Work order:
Find the lines below that contain "kindly" and tally them. Return only the total.

Data for analysis:

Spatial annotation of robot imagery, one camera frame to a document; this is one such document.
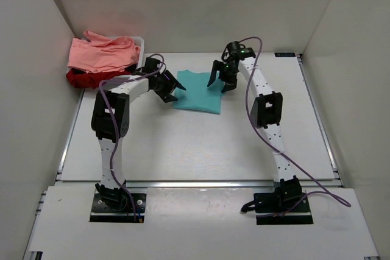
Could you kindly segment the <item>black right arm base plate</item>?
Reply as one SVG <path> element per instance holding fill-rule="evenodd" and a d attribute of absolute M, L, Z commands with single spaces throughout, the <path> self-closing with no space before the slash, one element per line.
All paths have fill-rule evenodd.
<path fill-rule="evenodd" d="M 240 213 L 254 212 L 257 225 L 311 225 L 314 223 L 307 194 L 296 181 L 281 181 L 271 192 L 256 192 Z"/>

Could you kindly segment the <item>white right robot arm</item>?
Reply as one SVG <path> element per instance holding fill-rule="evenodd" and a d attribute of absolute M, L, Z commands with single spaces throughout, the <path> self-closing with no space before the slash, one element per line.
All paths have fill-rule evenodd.
<path fill-rule="evenodd" d="M 246 95 L 252 93 L 254 96 L 251 108 L 246 102 L 249 122 L 263 142 L 272 150 L 275 165 L 271 202 L 279 211 L 288 211 L 301 198 L 302 187 L 291 160 L 285 154 L 280 126 L 283 96 L 270 86 L 254 57 L 244 60 L 229 58 L 226 62 L 215 60 L 208 86 L 211 86 L 216 79 L 220 79 L 224 82 L 222 89 L 224 93 L 234 90 L 239 73 L 247 81 Z"/>

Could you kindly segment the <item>teal t shirt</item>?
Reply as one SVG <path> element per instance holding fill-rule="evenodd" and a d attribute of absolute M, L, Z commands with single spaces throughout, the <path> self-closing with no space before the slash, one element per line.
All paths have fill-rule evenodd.
<path fill-rule="evenodd" d="M 210 73 L 195 73 L 189 70 L 178 71 L 177 80 L 186 88 L 176 88 L 174 96 L 178 101 L 173 102 L 177 110 L 200 111 L 211 114 L 221 113 L 221 93 L 224 83 L 216 79 L 212 85 L 207 86 Z"/>

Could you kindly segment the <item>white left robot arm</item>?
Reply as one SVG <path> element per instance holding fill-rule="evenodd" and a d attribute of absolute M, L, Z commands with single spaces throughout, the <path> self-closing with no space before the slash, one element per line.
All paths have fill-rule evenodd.
<path fill-rule="evenodd" d="M 103 80 L 96 93 L 91 128 L 101 150 L 102 179 L 96 185 L 101 200 L 114 211 L 135 202 L 126 188 L 122 169 L 122 142 L 130 129 L 130 104 L 141 95 L 153 91 L 163 102 L 178 100 L 174 90 L 186 88 L 168 71 L 152 72 L 128 78 Z"/>

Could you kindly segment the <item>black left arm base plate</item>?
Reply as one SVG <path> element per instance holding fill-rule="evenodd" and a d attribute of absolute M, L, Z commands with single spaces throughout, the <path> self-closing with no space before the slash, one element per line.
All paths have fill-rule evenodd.
<path fill-rule="evenodd" d="M 94 194 L 91 205 L 90 222 L 99 223 L 143 223 L 146 211 L 147 194 L 133 193 L 135 211 L 129 199 L 122 198 L 119 205 L 107 204 L 99 193 Z"/>

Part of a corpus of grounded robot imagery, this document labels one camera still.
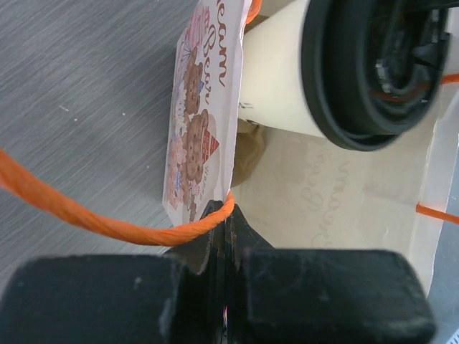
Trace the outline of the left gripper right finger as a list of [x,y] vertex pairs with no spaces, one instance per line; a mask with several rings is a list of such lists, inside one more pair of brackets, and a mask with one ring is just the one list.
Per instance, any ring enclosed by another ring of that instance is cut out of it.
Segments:
[[380,249],[276,249],[235,208],[225,224],[229,343],[429,343],[411,264]]

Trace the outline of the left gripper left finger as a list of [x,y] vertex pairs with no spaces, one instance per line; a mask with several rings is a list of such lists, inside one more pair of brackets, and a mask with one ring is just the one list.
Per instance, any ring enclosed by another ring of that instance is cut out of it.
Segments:
[[1,296],[1,341],[220,343],[224,230],[161,255],[29,261]]

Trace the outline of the paper takeout bag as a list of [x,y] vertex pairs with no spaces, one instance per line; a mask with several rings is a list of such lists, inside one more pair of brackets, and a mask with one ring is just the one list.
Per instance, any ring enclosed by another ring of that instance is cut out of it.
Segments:
[[[3,1],[1,147],[99,214],[170,226],[163,207],[176,45],[195,1]],[[267,129],[267,148],[235,187],[271,244],[390,249],[431,288],[458,149],[458,86],[390,147],[343,150]]]

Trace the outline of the brown cup carrier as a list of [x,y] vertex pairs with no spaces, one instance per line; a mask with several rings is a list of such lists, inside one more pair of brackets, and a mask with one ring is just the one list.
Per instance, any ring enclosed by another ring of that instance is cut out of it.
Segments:
[[252,175],[265,149],[265,127],[239,119],[231,187],[239,186]]

Completed exercise:
5